To estimate the frequency of and trends in abnormal Pap test results in women with human immunodeficiency virus (HIV) and HIV-uninfected women.

METHODS:

In a cohort study of HIV-infected and uninfected women, Pap tests were obtained every 6 months. Results of atypical squamous cells of undetermined significance (ASC-US) or worse were considered abnormal.

RESULTS:

Over a median of 8.4 years, 23,843 Pap tests were obtained from 1,931 HIV-positive women with 6,828 Pap tests from 533 HIV-negative women (13 women seroconverted during the study). Among women with HIV, Pap test results were ASC-US in 4,462 (19%), low-grade squamous intraepithelial lesion (LSIL) in 3,199 (13%), high-grade squamous intraepithelial lesion (HSIL) in 267 (1%), and cancer in 11 (0.05%).
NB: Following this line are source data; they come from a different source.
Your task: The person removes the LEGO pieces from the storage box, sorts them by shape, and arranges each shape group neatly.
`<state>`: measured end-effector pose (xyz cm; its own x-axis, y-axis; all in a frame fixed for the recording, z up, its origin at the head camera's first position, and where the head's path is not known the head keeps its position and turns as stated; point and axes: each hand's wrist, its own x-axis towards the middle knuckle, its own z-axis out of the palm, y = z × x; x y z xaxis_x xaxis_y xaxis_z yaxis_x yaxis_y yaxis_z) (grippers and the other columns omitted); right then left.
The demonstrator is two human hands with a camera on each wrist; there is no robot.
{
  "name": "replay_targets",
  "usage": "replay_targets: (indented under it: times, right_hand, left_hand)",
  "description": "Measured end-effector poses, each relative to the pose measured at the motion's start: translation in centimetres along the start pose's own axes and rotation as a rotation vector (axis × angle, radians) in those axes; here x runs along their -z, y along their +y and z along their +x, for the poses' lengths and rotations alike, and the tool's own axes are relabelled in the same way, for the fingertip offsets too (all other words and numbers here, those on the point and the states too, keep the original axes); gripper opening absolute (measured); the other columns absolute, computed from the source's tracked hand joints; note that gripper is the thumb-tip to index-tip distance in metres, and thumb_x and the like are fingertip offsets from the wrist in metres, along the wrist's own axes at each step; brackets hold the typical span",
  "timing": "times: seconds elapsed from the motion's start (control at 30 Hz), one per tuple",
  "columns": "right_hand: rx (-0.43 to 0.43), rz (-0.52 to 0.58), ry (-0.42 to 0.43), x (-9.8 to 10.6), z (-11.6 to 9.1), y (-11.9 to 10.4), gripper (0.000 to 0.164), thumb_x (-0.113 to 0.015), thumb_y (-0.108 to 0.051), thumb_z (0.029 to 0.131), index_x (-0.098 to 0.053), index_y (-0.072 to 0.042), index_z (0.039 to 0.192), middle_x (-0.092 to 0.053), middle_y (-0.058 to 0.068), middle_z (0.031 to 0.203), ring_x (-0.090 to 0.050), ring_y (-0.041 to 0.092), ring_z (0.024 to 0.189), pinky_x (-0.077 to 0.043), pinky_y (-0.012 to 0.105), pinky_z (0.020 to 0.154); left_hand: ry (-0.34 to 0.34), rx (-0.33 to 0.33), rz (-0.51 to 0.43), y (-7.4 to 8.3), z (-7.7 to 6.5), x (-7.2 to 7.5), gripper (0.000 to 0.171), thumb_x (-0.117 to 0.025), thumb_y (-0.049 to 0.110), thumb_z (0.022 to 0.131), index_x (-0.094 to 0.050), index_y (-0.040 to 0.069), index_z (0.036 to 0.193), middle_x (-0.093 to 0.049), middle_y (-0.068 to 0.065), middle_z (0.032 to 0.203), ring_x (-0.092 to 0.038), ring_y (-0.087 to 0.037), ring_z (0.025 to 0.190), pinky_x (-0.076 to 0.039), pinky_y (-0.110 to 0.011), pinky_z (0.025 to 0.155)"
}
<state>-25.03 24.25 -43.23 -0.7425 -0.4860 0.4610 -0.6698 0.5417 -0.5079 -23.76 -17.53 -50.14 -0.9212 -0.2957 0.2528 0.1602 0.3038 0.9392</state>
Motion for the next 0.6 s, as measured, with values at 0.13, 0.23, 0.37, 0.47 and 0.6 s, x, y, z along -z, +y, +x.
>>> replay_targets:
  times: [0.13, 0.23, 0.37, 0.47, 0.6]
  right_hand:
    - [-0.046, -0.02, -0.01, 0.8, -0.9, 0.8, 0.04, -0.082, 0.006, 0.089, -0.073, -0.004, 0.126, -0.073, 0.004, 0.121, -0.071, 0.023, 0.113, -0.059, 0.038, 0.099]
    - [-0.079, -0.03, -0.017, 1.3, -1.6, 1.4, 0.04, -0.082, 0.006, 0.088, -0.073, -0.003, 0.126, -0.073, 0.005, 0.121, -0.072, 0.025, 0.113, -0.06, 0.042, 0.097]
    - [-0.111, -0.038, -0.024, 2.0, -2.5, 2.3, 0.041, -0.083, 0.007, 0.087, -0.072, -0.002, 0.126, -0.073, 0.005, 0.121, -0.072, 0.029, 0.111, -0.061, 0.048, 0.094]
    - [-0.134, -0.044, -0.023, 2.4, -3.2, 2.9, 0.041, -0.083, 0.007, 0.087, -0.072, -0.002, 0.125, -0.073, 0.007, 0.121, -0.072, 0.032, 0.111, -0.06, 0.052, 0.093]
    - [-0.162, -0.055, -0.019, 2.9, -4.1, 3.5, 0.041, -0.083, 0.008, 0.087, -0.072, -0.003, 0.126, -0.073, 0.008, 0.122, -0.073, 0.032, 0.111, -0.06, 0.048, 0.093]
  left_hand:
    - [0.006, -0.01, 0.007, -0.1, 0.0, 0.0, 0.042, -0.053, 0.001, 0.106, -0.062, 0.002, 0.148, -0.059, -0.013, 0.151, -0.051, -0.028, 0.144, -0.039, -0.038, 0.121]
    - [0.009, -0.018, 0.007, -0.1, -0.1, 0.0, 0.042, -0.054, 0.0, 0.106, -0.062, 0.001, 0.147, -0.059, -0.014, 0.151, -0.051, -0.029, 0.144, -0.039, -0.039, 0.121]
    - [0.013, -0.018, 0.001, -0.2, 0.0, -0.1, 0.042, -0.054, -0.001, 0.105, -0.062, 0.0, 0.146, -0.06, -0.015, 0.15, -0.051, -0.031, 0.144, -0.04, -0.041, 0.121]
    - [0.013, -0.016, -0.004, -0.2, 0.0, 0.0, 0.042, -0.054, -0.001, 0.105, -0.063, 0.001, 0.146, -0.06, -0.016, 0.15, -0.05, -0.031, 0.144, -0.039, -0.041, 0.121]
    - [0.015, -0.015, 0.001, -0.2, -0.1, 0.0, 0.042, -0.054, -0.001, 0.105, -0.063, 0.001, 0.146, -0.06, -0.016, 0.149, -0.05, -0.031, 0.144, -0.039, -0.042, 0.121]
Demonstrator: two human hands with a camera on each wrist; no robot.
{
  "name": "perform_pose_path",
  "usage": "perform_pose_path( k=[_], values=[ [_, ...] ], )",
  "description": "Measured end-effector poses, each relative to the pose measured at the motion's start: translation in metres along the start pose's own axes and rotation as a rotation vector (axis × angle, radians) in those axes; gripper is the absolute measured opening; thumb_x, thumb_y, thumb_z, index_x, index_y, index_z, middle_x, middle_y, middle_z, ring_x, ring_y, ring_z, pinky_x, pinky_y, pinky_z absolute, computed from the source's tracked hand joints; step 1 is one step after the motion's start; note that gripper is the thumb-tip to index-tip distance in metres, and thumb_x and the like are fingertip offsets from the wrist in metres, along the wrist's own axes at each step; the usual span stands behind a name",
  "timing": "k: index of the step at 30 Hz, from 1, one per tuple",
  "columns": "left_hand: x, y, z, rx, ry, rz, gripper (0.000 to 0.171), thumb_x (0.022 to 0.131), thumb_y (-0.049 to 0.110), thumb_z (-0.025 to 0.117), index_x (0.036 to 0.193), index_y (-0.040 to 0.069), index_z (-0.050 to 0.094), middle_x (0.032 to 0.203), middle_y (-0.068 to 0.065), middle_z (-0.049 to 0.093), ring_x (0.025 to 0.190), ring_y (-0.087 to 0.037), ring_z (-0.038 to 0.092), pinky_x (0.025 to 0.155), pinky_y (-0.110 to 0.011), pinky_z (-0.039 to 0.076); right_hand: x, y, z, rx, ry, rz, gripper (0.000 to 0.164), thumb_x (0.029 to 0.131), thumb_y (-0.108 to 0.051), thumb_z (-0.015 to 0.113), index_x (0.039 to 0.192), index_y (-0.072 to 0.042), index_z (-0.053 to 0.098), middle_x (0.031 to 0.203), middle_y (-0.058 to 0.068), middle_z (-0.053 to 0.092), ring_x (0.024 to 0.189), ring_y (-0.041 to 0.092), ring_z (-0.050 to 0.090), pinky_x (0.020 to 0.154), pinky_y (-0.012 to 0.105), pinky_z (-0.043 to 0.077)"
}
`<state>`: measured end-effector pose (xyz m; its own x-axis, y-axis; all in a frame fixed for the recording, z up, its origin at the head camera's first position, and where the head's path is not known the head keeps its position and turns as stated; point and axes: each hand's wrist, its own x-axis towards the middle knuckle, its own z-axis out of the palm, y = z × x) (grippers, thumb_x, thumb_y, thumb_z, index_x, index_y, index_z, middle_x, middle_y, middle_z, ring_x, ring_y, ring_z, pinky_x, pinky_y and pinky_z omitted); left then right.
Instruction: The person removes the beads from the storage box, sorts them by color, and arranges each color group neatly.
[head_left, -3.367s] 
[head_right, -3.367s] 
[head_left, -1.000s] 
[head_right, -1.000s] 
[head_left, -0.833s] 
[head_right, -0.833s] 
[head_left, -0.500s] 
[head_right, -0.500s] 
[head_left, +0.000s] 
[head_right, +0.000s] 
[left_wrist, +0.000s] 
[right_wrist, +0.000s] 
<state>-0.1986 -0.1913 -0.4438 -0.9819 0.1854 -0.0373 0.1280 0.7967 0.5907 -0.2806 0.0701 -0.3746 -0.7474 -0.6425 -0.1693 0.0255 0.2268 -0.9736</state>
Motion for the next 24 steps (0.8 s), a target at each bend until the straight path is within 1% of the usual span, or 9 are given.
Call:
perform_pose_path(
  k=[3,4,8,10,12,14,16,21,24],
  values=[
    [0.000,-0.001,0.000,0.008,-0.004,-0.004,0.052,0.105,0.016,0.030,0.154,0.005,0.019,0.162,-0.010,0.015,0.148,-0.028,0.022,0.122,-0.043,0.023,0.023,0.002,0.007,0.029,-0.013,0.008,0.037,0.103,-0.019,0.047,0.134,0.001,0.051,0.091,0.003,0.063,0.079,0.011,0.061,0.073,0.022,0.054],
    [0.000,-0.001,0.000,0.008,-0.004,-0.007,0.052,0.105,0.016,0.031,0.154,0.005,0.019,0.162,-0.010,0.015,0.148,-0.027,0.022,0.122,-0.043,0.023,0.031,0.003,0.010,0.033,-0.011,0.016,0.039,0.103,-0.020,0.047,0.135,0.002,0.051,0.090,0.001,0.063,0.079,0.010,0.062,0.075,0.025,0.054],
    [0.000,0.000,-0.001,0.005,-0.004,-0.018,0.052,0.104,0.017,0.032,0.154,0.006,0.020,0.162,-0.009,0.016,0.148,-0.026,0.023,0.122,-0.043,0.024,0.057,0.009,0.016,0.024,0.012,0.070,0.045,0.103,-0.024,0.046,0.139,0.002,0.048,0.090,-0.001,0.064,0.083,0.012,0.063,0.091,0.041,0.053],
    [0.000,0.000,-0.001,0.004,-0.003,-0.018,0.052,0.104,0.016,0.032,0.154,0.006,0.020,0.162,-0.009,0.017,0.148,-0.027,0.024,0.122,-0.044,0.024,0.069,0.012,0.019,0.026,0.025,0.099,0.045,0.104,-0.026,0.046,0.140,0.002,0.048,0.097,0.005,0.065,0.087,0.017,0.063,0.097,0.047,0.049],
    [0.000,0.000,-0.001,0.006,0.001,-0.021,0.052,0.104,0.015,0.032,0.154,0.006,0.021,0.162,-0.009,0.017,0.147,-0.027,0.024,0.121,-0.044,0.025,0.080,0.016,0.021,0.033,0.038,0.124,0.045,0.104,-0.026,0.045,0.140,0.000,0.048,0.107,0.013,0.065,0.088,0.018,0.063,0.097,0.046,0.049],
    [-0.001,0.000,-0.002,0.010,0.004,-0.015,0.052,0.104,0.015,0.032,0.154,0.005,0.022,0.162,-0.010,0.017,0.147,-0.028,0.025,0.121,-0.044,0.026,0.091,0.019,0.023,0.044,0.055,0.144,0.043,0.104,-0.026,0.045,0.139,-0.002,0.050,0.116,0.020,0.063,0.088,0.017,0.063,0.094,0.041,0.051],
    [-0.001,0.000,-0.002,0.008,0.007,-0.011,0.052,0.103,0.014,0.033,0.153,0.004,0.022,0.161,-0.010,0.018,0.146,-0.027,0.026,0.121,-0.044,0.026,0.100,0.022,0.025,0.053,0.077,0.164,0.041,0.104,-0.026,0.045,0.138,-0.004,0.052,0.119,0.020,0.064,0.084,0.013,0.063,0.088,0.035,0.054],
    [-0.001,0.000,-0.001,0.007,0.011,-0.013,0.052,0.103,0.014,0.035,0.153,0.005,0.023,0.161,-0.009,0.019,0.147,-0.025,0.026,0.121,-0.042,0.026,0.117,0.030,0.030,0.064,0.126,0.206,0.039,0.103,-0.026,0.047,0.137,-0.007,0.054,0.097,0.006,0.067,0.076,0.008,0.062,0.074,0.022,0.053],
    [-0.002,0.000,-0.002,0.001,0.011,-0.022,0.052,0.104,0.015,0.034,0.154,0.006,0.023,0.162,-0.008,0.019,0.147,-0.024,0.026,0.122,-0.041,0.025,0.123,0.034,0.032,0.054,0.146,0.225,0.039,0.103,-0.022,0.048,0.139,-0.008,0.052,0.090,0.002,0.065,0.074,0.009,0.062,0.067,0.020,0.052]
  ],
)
The incidence of abnormal Pap test results was 179 in 1,000 person-years for HIV-positive and 75 in 1,000 person-years for HIV-negative women (incidence rate ratio 2.4, 95% confidence interval 2.0–2.8). The incidence of HSIL or cancer was 4.4 in 1,000 person-years for HIV-positive and 1.3 in 1,000 person-years for HIV-negative women (incidence rate ratio 3.4, 95% confidence interval 1.2–9.5).

CONCLUSION:

Among women with HIV in a cervical cancer prevention program, Pap test abnormalities are common, but high-grade abnormalities are infrequent.